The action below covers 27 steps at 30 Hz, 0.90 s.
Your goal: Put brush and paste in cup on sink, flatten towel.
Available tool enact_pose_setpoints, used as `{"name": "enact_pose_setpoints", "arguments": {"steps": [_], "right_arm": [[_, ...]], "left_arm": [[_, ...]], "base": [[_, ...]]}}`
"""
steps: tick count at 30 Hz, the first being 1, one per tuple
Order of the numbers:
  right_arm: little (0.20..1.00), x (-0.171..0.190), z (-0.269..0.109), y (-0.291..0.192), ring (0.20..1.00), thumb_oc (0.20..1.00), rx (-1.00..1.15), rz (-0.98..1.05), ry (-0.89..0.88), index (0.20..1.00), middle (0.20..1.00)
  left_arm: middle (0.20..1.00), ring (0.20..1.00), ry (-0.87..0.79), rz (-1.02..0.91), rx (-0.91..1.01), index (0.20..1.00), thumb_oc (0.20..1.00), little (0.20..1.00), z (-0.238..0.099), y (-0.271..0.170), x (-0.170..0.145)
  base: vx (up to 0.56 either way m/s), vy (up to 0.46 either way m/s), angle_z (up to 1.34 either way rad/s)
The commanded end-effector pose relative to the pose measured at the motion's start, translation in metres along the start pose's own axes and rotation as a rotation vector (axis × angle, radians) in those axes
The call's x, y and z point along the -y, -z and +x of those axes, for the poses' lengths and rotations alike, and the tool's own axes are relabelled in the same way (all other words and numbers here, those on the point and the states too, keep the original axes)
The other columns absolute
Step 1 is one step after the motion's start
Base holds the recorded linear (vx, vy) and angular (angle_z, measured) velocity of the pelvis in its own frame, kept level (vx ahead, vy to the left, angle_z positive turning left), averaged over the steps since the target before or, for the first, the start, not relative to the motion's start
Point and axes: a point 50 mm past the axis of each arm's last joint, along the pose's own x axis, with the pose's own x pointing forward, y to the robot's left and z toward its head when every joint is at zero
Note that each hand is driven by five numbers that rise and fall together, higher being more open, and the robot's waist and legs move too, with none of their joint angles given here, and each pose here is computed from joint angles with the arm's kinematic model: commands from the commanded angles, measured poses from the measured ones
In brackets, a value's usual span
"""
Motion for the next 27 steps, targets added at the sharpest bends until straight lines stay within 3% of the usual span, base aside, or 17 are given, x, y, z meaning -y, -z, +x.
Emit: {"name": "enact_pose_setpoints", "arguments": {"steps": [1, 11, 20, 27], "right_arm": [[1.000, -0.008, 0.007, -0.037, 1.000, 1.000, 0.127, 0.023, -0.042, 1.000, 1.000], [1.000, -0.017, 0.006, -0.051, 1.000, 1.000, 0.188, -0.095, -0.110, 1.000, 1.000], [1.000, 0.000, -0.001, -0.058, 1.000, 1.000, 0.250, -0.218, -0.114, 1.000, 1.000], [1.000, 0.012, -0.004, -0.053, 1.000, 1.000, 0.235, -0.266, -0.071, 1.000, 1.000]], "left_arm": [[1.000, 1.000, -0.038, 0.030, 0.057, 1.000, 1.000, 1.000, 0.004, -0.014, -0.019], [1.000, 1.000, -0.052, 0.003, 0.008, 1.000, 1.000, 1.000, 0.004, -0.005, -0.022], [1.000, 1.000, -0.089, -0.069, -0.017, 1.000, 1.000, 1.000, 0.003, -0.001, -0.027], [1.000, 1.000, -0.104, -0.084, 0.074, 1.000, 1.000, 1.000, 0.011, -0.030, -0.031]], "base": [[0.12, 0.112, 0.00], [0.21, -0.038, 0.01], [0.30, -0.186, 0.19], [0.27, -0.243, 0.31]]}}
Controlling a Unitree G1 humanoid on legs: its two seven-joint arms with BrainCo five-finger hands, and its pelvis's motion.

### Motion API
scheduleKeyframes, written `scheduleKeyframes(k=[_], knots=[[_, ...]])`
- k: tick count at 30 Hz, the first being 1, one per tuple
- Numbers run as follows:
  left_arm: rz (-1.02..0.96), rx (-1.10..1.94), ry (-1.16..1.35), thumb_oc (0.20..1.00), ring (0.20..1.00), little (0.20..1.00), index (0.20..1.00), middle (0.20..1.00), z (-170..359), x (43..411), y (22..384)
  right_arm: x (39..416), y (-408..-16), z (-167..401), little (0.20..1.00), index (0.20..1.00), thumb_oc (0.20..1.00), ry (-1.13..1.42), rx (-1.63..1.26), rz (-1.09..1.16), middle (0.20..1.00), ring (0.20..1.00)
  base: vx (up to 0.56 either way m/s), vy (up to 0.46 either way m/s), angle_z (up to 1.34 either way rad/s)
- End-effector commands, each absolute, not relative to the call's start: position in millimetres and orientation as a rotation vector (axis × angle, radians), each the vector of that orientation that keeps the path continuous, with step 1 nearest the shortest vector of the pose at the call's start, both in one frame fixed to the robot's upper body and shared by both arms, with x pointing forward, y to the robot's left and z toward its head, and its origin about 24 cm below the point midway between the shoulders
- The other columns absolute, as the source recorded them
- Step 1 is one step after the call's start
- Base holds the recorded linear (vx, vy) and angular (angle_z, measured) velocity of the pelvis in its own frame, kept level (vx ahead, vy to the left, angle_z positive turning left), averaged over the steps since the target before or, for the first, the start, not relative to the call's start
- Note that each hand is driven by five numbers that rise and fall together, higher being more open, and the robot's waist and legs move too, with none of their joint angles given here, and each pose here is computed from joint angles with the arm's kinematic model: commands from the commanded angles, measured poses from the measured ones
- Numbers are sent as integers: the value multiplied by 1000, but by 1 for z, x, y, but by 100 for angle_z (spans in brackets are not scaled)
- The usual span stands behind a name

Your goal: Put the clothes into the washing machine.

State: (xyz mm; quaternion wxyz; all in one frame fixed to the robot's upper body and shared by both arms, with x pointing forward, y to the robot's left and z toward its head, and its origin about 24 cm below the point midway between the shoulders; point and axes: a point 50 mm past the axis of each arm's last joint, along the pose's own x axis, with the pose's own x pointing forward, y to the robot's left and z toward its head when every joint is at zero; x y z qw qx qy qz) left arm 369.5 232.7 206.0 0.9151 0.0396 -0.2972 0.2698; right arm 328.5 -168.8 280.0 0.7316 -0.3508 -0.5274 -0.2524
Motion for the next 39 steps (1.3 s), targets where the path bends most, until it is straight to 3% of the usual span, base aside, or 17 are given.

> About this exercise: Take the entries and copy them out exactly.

> Answer section:
The action below covers 27 steps at 30 Hz, 0.90 s.
Your goal: Put brush and paste in cup on sink, flatten towel.
Available tool enact_pose_setpoints, used as `{"name": "enact_pose_setpoints", "arguments": {"steps": [_], "right_arm": [[_, ...]], "left_arm": [[_, ...]], "base": [[_, ...]]}}`
"""
steps: tick count at 30 Hz, the first being 1, one per tuple
Order of the numbers:
  right_arm: little (0.20..1.00), x (-0.171..0.190), z (-0.269..0.109), y (-0.291..0.192), ring (0.20..1.00), thumb_oc (0.20..1.00), rx (-1.00..1.15), rz (-0.98..1.05), ry (-0.89..0.88), index (0.20..1.00), middle (0.20..1.00)
  left_arm: middle (0.20..1.00), ring (0.20..1.00), ry (-0.87..0.79), rz (-1.02..0.91), rx (-0.91..1.01), index (0.20..1.00), thumb_oc (0.20..1.00), little (0.20..1.00), z (-0.238..0.099), y (-0.271..0.170), x (-0.170..0.145)
  base: vx (up to 0.56 either way m/s), vy (up to 0.46 either way m/s), angle_z (up to 1.34 either way rad/s)
The commanded end-effector pose relative to the pose measured at the motion's start, translation in metres along the start pose's own axes and rotation as a rotation vector (axis × angle, radians) in those axes
The call's x, y and z point along the -y, -z and +x of those axes, for the poses' lengths and rotations alike, and the tool's own axes are relabelled in the same way (all other words and numbers here, those on the point and the states too, keep the original axes)
The other columns absolute
Step 1 is one step after the motion's start
Base holds the recorded linear (vx, vy) and angular (angle_z, measured) velocity of the pelvis in its own frame, kept level (vx ahead, vy to the left, angle_z positive turning left), averaged over the steps since the target before or, for the first, the start, not relative to the motion's start
Point and axes: a point 50 mm past the axis of each arm's last joint, along the pose's own x axis, with the pose's own x pointing forward, y to the robot's left and z toward its head when every joint is at zero
Note that each hand is driven by five numbers that rise and fall together, higher being more open, and the robot's waist and legs move too, with none of their joint angles given here, and each pose here is computed from joint angles with the arm's kinematic model: commands from the commanded angles, measured poses from the measured ones
In brackets, a value's usual span
"""
Motion for the next 27 steps, targets added at the sharpest bends until straight lines stay within 3% of the usual span, base aside, or 17 are given, x, y, z meaning -y, -z, +x.
Emit: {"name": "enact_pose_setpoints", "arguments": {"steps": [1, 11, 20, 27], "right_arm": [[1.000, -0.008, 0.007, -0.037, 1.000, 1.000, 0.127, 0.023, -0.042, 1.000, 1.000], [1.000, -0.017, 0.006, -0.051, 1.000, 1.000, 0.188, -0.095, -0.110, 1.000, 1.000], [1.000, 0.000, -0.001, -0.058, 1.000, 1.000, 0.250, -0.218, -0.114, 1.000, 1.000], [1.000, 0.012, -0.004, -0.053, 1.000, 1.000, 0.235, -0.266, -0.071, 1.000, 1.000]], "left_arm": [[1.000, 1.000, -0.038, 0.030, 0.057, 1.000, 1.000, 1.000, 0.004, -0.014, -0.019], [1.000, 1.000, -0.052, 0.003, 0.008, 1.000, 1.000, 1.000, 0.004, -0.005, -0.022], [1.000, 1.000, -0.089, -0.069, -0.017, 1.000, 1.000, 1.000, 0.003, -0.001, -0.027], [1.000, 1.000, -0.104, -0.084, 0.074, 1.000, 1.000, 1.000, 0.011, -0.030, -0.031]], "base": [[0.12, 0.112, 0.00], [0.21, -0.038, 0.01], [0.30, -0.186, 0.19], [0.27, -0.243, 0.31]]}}
Controlling a Unitree G1 humanoid on legs: its two seven-joint arms with BrainCo five-finger hands, and its pelvis's motion.

### Motion API
scheduleKeyframes, written `scheduleKeyframes(k=[_], knots=[[_, ...]])`
- k: tick count at 30 Hz, the first being 1, one per tuple
- Numbers run as follows:
  left_arm: rz (-1.02..0.96), rx (-1.10..1.94), ry (-1.16..1.35), thumb_oc (0.20..1.00), ring (0.20..1.00), little (0.20..1.00), index (0.20..1.00), middle (0.20..1.00), z (-170..359), x (43..411), y (22..384)
  right_arm: x (39..416), y (-408..-16), z (-167..401), little (0.20..1.00), index (0.20..1.00), thumb_oc (0.20..1.00), ry (-1.13..1.42), rx (-1.63..1.26), rz (-1.09..1.16), middle (0.20..1.00), ring (0.20..1.00)
  base: vx (up to 0.56 either way m/s), vy (up to 0.46 either way m/s), angle_z (up to 1.34 either way rad/s)
- End-effector commands, each absolute, not relative to the call's start: position in millimetres and orientation as a rotation vector (axis × angle, radians), each the vector of that orientation that keeps the path continuous, with step 1 nearest the shortest vector of the pose at the call's start, both in one frame fixed to the robot's upper body and shared by both arms, with x pointing forward, y to the robot's left and z toward its head, and its origin about 24 cm below the point midway between the shoulders
- The other columns absolute, as the source recorded them
- Step 1 is one step after the call's start
- Base holds the recorded linear (vx, vy) and angular (angle_z, measured) velocity of the pelvis in its own frame, kept level (vx ahead, vy to the left, angle_z positive turning left), averaged over the steps since the target before or, for the first, the start, not relative to the call's start
- Note that each hand is driven by five numbers that rise and fall together, higher being more open, and the robot's waist and legs move too, with none of their joint angles given here, and each pose here is computed from joint angles with the arm's kinematic model: commands from the commanded angles, measured poses from the measured ones
- Numbers are sent as integers: the value multiplied by 1000, but by 1 for z, x, y, but by 100 for angle_z (spans in brackets are not scaled)
- The usual span stands behind a name

Your goal: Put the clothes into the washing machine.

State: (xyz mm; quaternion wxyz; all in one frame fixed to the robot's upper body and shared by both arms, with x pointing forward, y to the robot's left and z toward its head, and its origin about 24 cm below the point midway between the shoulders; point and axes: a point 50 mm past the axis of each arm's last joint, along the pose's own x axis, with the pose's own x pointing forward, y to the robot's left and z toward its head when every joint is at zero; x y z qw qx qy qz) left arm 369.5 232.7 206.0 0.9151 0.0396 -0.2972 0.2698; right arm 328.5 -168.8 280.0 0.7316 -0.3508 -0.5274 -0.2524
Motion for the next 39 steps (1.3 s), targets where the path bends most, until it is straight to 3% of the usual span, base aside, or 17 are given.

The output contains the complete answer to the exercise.